==== Records for this exercise

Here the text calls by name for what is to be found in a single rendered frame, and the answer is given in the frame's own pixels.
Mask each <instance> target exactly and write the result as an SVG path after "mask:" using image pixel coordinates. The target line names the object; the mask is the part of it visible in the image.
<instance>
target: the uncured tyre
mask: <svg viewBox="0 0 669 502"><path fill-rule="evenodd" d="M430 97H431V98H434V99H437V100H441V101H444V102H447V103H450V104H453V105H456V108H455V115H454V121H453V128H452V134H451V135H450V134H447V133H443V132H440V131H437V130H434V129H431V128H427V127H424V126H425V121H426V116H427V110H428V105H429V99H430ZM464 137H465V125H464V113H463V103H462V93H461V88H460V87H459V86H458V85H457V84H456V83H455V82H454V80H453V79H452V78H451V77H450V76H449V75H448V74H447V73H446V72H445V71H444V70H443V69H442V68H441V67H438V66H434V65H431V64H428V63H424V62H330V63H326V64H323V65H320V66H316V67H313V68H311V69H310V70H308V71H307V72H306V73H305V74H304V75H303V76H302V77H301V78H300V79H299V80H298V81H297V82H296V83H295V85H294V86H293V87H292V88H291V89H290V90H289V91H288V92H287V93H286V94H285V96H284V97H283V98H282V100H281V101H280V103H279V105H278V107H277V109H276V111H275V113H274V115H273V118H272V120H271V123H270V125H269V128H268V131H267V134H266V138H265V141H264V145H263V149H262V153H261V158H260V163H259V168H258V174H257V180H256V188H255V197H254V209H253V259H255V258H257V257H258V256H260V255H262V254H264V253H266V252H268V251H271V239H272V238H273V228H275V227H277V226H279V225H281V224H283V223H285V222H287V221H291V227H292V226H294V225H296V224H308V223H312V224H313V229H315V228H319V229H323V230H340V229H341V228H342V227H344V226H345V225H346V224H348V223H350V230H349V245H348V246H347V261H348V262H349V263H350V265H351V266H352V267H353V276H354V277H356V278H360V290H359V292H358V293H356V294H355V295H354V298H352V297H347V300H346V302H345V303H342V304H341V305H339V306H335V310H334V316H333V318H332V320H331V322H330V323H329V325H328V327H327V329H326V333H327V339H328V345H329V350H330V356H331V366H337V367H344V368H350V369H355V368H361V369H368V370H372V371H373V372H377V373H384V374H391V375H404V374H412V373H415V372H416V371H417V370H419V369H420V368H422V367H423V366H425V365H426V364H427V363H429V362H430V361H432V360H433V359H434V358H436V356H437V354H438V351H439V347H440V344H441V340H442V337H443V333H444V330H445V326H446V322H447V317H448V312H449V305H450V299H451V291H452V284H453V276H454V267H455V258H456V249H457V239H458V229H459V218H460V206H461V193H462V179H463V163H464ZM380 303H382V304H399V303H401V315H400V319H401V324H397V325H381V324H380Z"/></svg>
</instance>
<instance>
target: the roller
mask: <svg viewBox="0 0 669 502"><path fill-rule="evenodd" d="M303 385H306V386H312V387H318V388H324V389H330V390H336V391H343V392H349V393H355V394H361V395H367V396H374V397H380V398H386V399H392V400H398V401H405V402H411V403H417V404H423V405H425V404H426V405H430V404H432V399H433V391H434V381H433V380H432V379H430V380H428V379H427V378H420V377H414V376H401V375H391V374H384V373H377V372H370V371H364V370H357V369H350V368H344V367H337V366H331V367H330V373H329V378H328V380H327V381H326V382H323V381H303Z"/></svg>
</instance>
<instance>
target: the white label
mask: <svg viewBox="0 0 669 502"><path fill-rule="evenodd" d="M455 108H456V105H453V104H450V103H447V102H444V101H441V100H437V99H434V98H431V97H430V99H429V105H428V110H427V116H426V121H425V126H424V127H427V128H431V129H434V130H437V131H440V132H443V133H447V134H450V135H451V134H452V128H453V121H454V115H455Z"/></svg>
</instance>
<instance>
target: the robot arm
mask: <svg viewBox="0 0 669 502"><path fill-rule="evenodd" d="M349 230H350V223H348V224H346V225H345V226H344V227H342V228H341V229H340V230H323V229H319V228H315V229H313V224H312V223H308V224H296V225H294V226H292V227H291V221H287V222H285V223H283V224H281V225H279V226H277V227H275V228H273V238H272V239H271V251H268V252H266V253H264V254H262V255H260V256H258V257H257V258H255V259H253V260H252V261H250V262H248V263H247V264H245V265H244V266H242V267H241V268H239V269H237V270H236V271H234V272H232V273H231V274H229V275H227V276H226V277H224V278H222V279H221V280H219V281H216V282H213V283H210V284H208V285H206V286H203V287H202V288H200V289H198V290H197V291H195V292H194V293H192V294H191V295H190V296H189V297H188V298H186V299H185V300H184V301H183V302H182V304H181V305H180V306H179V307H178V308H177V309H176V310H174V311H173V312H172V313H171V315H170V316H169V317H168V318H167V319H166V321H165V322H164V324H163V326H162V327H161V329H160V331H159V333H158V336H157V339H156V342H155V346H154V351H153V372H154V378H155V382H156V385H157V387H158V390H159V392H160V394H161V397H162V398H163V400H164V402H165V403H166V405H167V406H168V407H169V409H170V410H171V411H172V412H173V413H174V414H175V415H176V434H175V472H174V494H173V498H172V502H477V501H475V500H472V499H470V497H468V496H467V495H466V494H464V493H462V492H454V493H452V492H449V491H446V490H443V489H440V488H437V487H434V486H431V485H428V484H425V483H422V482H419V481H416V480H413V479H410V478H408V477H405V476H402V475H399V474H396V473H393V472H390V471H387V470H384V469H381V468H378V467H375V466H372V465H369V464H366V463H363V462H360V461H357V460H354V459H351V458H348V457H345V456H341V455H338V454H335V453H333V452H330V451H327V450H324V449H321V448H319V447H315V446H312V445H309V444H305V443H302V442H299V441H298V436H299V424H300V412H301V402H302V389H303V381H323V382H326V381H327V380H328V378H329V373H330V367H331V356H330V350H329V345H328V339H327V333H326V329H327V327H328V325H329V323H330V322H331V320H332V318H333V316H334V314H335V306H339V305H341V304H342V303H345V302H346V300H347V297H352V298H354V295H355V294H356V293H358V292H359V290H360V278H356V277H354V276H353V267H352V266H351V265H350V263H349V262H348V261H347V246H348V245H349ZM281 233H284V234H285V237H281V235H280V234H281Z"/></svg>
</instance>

========

> [What you will do]:
The answer must consist of every line from the records above that holds "target".

> [Task solution]:
Mask each <instance> target exactly and write the result as an SVG path after "mask:" using image pixel coordinates. The target line names the object; the mask is the part of it visible in the image.
target: the uncured tyre
target: the roller
target: the white label
target: the robot arm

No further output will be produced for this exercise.